* THE PROBLEM: Filter these entries down to lines holding "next".

* DATA SUPPLIED:

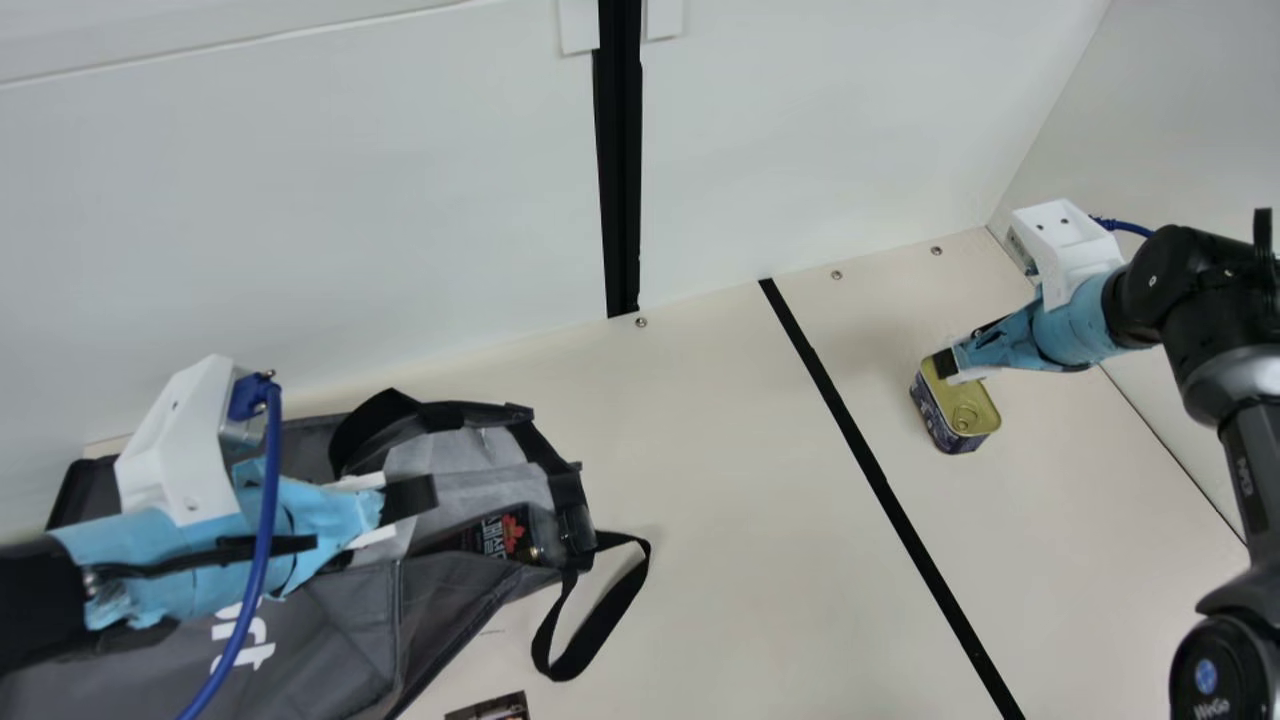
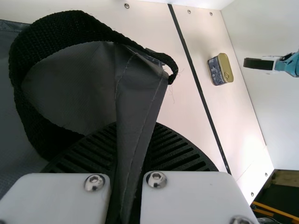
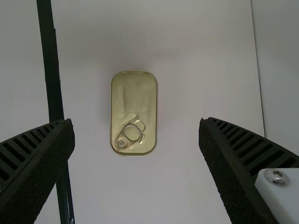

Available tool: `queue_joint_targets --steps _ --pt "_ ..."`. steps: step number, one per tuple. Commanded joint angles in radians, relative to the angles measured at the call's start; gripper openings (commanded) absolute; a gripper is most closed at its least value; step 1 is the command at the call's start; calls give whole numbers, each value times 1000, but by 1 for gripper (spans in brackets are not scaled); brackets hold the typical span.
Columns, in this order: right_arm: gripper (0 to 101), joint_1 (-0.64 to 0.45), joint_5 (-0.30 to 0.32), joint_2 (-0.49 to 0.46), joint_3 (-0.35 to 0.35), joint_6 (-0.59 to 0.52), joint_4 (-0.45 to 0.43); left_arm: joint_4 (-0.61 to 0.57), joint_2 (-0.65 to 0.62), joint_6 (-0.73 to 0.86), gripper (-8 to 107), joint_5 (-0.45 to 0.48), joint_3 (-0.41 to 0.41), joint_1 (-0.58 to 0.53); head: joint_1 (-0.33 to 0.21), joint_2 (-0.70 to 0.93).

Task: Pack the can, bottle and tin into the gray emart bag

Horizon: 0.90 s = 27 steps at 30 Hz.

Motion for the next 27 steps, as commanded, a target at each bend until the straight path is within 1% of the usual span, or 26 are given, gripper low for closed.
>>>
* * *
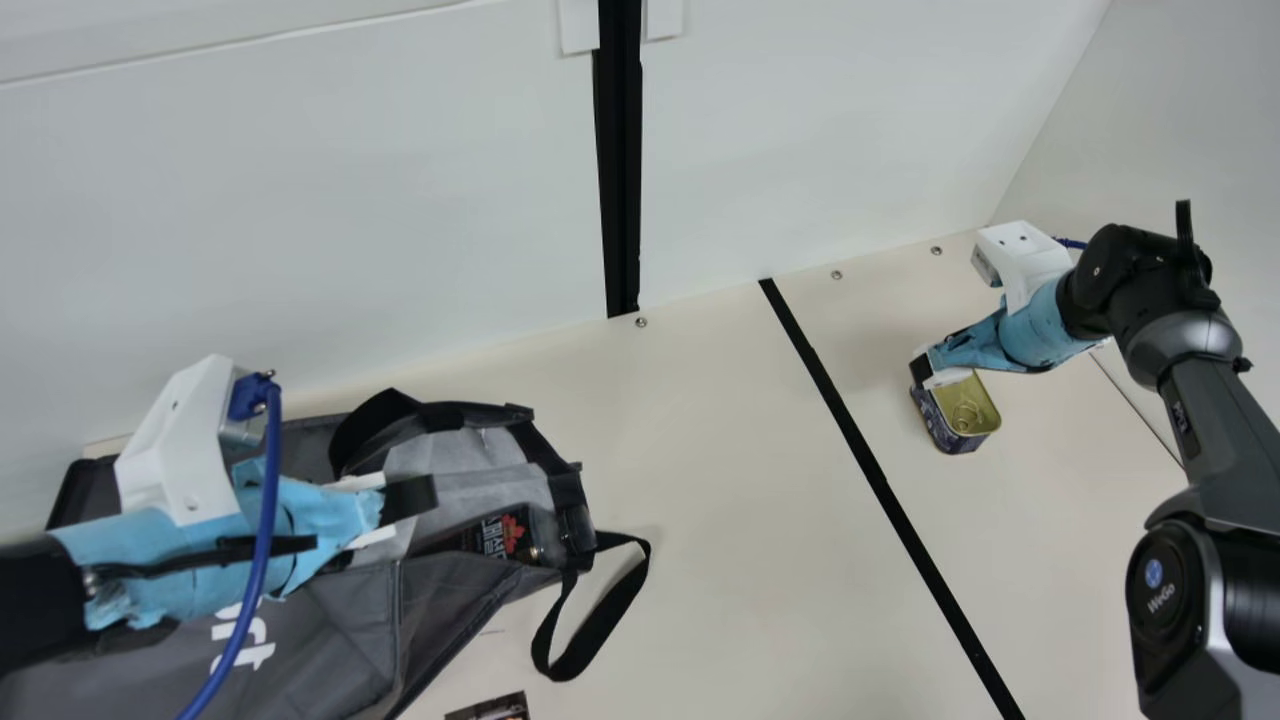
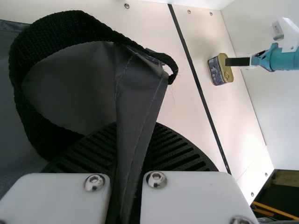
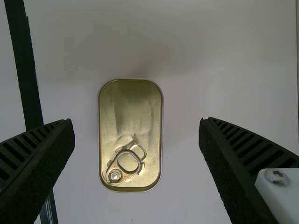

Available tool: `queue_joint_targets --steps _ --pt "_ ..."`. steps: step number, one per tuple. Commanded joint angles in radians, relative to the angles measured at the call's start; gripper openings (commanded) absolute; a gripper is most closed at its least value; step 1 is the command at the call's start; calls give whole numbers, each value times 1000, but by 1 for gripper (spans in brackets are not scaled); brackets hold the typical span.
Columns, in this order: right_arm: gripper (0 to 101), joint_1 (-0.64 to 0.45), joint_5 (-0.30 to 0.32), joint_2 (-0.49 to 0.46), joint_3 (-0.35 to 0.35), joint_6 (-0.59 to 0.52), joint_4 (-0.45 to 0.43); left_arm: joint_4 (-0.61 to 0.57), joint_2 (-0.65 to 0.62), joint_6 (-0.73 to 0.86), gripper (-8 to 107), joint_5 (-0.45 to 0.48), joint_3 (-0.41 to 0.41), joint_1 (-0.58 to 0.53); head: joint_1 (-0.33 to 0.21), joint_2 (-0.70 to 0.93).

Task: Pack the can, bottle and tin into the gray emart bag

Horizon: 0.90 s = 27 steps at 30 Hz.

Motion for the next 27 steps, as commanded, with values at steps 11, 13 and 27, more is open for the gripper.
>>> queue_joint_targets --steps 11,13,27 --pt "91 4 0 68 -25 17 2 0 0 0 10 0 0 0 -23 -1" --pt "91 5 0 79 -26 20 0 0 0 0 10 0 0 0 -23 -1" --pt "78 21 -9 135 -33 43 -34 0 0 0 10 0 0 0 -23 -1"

* RESPONSE FOR THIS EXERCISE:
Motion for the next 27 steps, as commanded, a target at each bend until the straight path is within 1% of the usual span, or 26 are given, gripper low for closed.
Motion for the next 27 steps, as commanded, with values at steps 11, 13 and 27, more is open for the gripper.

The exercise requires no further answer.